Reputation: 21
I have two G729 encoded files, i took the pcm version of them. i want to measure the similarity between these two files. these files are binary files so how one can measure the similarity between binary files, i wrote a code in C that takes patterns from the first one and search for similar ones in the second one, but i want to have a similarity measure.... i searched a lot in the literature, i found jaccard and the others but still can't dtermine which of them is eligible to my case. Thank in advance for your help..
Upvotes: 2
Views: 2059
Reputation: 669
I had the same need and I came up with a solution that in my case work, but I cannot guaranty it is universal:
I took a library that creates the diff files. Given fileA and fileB this library creates a third file fileDiff that tell how to pass from fileA to fileB which bytes to copy and which to add. ( for more info about the format: http://www.w3.org/TR/NOTE-gdiff-19970901.html )
with a function I get a percentage. I know this is not 100% real, for example if u have fileB that is equal to half of fileA the similarity is of the function is 100%.
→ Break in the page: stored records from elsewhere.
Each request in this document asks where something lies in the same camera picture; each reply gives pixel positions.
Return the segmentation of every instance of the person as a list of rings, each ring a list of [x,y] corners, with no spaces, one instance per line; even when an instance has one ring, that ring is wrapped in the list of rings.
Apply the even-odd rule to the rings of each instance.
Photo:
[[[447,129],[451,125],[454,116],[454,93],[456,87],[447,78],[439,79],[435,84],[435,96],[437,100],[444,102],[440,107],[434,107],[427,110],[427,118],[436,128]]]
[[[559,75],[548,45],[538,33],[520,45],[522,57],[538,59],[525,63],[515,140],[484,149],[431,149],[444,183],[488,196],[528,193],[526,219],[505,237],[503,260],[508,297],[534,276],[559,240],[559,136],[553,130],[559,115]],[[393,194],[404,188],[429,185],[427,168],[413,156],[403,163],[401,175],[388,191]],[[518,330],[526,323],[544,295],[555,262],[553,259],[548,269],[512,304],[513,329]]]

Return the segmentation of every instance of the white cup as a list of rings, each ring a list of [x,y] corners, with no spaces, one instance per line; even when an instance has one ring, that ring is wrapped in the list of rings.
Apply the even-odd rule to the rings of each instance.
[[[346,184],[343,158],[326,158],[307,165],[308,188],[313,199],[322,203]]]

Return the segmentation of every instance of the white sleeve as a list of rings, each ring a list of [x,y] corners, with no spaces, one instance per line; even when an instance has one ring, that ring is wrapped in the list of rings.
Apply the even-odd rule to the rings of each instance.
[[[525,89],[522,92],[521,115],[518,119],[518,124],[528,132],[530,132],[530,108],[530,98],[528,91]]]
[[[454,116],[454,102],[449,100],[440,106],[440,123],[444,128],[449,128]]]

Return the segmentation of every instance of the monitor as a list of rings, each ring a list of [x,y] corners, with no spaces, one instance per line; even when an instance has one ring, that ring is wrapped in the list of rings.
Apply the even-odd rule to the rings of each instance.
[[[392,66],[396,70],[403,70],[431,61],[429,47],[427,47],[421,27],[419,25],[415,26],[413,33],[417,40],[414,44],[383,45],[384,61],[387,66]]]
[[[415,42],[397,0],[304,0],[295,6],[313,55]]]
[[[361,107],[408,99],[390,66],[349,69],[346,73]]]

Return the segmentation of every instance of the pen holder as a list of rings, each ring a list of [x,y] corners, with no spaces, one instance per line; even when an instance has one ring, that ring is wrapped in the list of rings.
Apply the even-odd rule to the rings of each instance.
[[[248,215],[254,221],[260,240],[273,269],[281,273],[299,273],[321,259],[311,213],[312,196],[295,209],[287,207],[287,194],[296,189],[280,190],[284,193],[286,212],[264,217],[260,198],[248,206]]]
This is the DiffWriter implementation:
public class Distance implements DiffWriter {
private long newData = 0;
private long copiedData = 0;
@Override
public void flush() throws IOException {}
@Override
public void close() throws IOException {}
@Override
public void addData(byte arg0) throws IOException {
newData++;
}
@Override
public void addCopy(long arg0, int arg1) throws IOException {
copiedData += arg1;
}
public double getSimilarity() {
double a = (double) newData;
double c = (double) copiedData;
return (( c / (c + a) ) * 100.0);
}
}
Here is how I call it:
import com.nothome.delta.Delta;
File f1 = new File(...);
File f2 = new File(...);
Distance dw = new Distance();
try {
new Delta().compute(f1, f2, dw);
dw.getSimilarity();
} catch (Exception e) {
e.printStackTrace();
}
Upvotes: 0
Reputation: 70701
Since you mention the files are audio files, it would be better to define a similarity measure based on audio characteristics rather than simply doing a binary comparison. A quick search brought up a research project called MusicMiner that you may want to look into for further ideas.
Upvotes: 2